Where did the remains of two German princesses go? That question arises after two burial cellars were opened in a cemetery in Vatican City last week in the investigation into the disappearance of an Italian girl 36 years ago. There was no trace of the teenager in the tombs. But the two German women who should have been buried there also disappeared. The Vatican is further investigating the matter.
In a statement, a spokesperson today announced that the remains of Sophie von Hohenlohe (who died in 1836) and Duchess Charlotte Friederika of Mecklenburg (who died in 1840) may have been relocated by works at the German College next to the cemetery. After it was discovered last week that both graves were empty, a series of investigations were started.
Old documents from the archives of the College show that there were expansion works on the site between 1960 and 1970. And so the researchers do not rule out the possibility that the remains of the German women were taken from the graves and had a final resting place elsewhere.
In the meantime, extra detective work revealed that there are two so-called charcuteries under the floor of a room in the nearby German College. These are areas where the bones of the deceased are kept, for example during the reorganization of a cemetery.
The two ossuaries are closed with a hatch and will be opened on July 20 for a forensic investigation into the search for the remains of the German princesses, the Vatican reports.
The mystery of the empty graves came to light during the investigation into the disappearance of the Italian teenage girl Emanuela Orlandi (15) more than 30 years ago. It is also a mysterious story that has captivated Italy for several decades.

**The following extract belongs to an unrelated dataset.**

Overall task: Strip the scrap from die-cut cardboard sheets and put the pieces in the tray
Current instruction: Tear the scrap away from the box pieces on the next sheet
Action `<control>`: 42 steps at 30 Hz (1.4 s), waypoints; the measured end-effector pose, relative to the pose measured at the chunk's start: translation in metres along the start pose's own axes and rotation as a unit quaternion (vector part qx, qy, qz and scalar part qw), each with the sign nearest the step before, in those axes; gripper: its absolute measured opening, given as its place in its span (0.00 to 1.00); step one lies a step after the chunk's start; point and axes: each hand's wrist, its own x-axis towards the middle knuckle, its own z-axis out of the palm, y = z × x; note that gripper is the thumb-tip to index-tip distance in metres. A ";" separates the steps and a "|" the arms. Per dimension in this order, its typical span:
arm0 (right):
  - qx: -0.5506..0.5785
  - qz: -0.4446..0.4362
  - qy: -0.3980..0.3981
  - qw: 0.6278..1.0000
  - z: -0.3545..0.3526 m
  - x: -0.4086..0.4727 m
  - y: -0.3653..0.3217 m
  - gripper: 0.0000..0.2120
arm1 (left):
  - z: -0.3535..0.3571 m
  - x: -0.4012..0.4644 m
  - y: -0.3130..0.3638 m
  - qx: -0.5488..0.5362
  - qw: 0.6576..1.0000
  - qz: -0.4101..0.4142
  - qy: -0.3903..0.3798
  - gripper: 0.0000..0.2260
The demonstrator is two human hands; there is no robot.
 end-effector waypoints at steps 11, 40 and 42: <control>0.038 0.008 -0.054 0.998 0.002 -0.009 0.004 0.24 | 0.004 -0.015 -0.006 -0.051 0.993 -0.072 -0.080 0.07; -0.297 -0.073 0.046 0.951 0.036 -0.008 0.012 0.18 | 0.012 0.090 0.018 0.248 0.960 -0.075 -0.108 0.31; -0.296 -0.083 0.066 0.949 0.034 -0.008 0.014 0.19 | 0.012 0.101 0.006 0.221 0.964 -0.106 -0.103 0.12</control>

Emanuela was the daughter of a staff member at the Vatican and was last seen on June 22, 1983, when she was from a music class in Rome. Until today it is not clear what happened to her. This gave rise to a range of rumors and conspiracy theories. For example, there are all kinds of theories about a kidnapping by clergymen or diplomats for sex orgies. Another 15-year-old girl, Mirella Gregori, would be the victim of that. She disappeared in Rome on 7 May 1983 and is still without a trace.
The lawyer of the Orlandi family received an anonymous letter last summer suggesting that the girl is buried in the Campo Santo Teutonico of Vatican City, near the residence of Pope Francis and St. Peter’s Basilica. The letter included the message “search for the place where the angel points”, a reference to an angel in marble that is effective in the cemetery. And so the Vatican ordered the opening of two graves. That happened last Thursday.
The excavations did not, however, provide answers, but only raised more questions: where did the mortal remains of the two German women go? It remains to be seen whether research in the recently discovered charcoal cottages can provide an answer to this.